When it comes to the recurring wave of Hip Hop drama and overblown beefs, most headz who know the deal place a lot of blame on the media for making things larger than they need to be. “The media is glamorizing Hip Hop, period,” states Kandi. “When the media just ‘glamorizes’ everything, they're not showing the full truth. They're only showing the tainted picture. They didn't get to the very bottom of the story. Hip Hop is so much more than music videos, disses on albums and wake-up gossips on the morning news. What the media needs to do is to research and educate themselves of what Hip Hop truly is. They need to find it, then they need to tell that story, and then they need to document and preserve that story. And it's not just the "media", it's all of us that need to do this, cuz believe it or not, we all play a role in this game. The media is only half of the reason why Hip Hop's full story hasn't been told. If we - the entertainers, the labels, the radio shows, the writers, the artists, the emcees, the deejays, and even down to just the Hip Hop listener - continue to ‘glamorize’ Hip Hop, then not only Hip Hop but we as people, as human beings, as mankind will never progress.”

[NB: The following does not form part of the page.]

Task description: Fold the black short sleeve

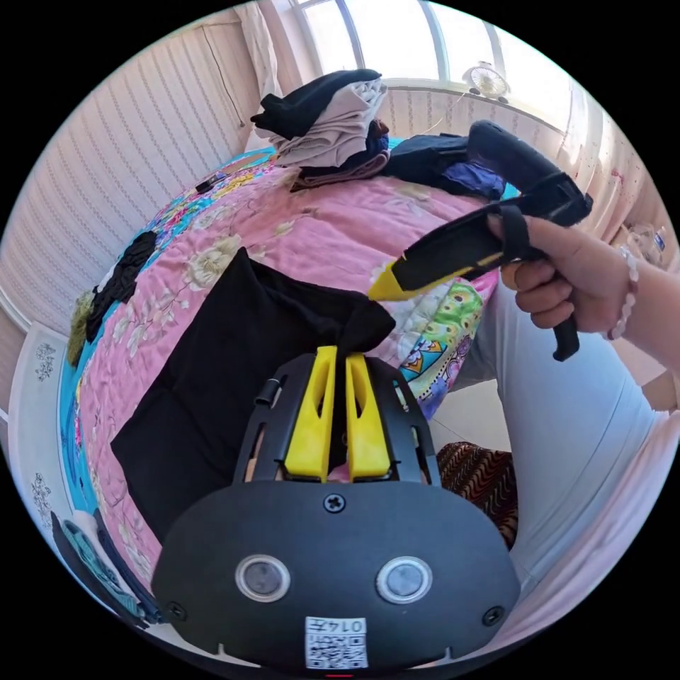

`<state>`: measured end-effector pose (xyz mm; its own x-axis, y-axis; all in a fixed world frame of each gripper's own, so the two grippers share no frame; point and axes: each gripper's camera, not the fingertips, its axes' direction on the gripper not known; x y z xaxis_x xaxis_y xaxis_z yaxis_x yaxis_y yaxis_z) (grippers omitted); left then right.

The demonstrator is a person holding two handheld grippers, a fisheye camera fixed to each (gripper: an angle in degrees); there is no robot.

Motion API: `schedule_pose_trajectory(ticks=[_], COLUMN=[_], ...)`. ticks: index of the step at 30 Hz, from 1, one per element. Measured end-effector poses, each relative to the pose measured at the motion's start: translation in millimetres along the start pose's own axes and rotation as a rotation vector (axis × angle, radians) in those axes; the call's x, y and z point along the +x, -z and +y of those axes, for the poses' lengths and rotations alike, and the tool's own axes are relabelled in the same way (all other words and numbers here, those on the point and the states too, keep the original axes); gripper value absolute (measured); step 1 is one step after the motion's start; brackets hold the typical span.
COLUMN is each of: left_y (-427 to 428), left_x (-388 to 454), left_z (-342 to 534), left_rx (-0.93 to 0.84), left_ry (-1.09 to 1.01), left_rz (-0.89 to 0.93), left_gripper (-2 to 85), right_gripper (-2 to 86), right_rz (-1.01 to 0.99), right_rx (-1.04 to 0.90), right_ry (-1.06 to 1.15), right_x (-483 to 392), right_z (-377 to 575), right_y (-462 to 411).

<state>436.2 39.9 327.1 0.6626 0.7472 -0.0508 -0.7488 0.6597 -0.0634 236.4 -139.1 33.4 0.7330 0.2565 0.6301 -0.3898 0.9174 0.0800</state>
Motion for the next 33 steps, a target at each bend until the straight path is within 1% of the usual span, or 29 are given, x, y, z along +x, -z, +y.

Kuttin Kandi doesn’t play when it comes to her views on responsibility within Hip Hop culture. “Artists have a very big responsibility to give back and set examples for the community. It's funny how many artists feel like they're not role models - and when you see 5-year-old kids reciting every verse in their song while doin the Harlem Shake, it is then that you know these artists are more than just role models. How can we think we don't play a role as mentors, as teachers, as the Superman or Wonderwoman for these children when these children follow us as though we're God? Are we in such denial that we can't accept the fact that we are icons? Is it because we don't want to have that guilt on our shoulders? You know that there's something going wrong in this world when you hear songs teaching us that it's okay to be cheated on, it's okay to be in love with someone else even though you already got a ‘boo’, it's okay to be treated like you're a piece of meat - and you're the sloppy seconds. Perhaps people my age can understand that this music is just ‘entertainment’, but little children who cannot separate the reality from the ‘acting’ grow up thinking that this is the way it has to be. And that’s when it won't be just acting or entertainment anymore. I'm so worried about our future.”

If Kandi’s convictions sound intense, it is because she has been very active in various ways to better the community – both in Hip Hop and in the world. Her current volunteer work is with the Gabriela Network (gabnet.org), which spearheads a campaign to stop the sex trafficking of women and children. “This cause is very personal to me because sex trafficking and mail order brides is such a big problem in my homeland, the Philippines,” she explains.

After traveling on the DMC competition tour this past summer, Kandi has been in the studio recording and creating. She is working her way into production, and will be launching a website before the year is out. Her goals include getting back into the mixtape circuit, hosting a radio show, and, without a doubt, beefing up her turntable skills. “I see myself finally being the independent woman I've been striving to be for so long,” she says. “Every day I am learning what independence truly means. I'm hoping that I get there.”